→ **EXERCISE AIM**: Retype the whole listing that follows so that it matches the original exactly.

→ **DATA SECTION**:

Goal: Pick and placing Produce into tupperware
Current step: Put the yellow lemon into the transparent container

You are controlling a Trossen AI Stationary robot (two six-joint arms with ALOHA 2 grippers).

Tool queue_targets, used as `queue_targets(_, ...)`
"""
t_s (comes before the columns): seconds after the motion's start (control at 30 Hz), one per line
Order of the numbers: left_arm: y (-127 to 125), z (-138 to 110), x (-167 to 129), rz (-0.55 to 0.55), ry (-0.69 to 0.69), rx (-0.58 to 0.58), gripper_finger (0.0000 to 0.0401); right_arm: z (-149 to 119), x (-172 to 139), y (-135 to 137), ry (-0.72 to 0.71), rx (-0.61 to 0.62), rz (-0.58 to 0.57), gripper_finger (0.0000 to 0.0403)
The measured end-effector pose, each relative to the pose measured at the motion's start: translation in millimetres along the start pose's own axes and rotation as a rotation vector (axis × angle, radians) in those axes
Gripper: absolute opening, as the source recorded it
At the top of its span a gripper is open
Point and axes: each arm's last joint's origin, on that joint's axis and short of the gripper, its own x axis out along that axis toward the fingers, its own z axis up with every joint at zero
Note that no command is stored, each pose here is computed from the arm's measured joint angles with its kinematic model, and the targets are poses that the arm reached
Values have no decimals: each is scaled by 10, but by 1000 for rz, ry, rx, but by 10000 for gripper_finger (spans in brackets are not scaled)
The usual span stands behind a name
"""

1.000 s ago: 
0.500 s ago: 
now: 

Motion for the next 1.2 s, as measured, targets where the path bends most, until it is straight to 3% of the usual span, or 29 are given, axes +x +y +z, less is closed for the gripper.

→ **EXERCISE SOLUTION**:
Goal: Pick and placing Produce into tupperware
Current step: Put the yellow lemon into the transparent container

You are controlling a Trossen AI Stationary robot (two six-joint arms with ALOHA 2 grippers).

Tool queue_targets, used as `queue_targets(_, ...)`
"""
t_s (comes before the columns): seconds after the motion's start (control at 30 Hz), one per line
Order of the numbers: left_arm: y (-127 to 125), z (-138 to 110), x (-167 to 129), rz (-0.55 to 0.55), ry (-0.69 to 0.69), rx (-0.58 to 0.58), gripper_finger (0.0000 to 0.0401); right_arm: z (-149 to 119), x (-172 to 139), y (-135 to 137), ry (-0.72 to 0.71), rx (-0.61 to 0.62), rz (-0.58 to 0.57), gripper_finger (0.0000 to 0.0403)
The measured end-effector pose, each relative to the pose measured at the motion's start: translation in millimetres along the start pose's own axes and rotation as a rotation vector (axis × angle, radians) in those axes
Gripper: absolute opening, as the source recorded it
At the top of its span a gripper is open
Point and axes: each arm's last joint's origin, on that joint's axis and short of the gripper, its own x axis out along that axis toward the fingers, its own z axis up with every joint at zero
Note that no command is stored, each pose here is computed from the arm's measured joint angles with its kinematic model, and the targets are poses that the arm reached
Values have no decimals: each is scaled by 10, but by 1000 for rz, ry, rx, but by 10000 for gripper_finger (spans in brackets are not scaled)
The usual span stands behind a name
"""

1.000 s ago: 
0.500 s ago: 
now: 

Motion for the next 1.2 s, as measured, targets where the path bends most, until it is straight to 3% of the usual span, or 29 are given, axes +x +y +z, less is closed for the gripper.

No more work is needed on this exercise.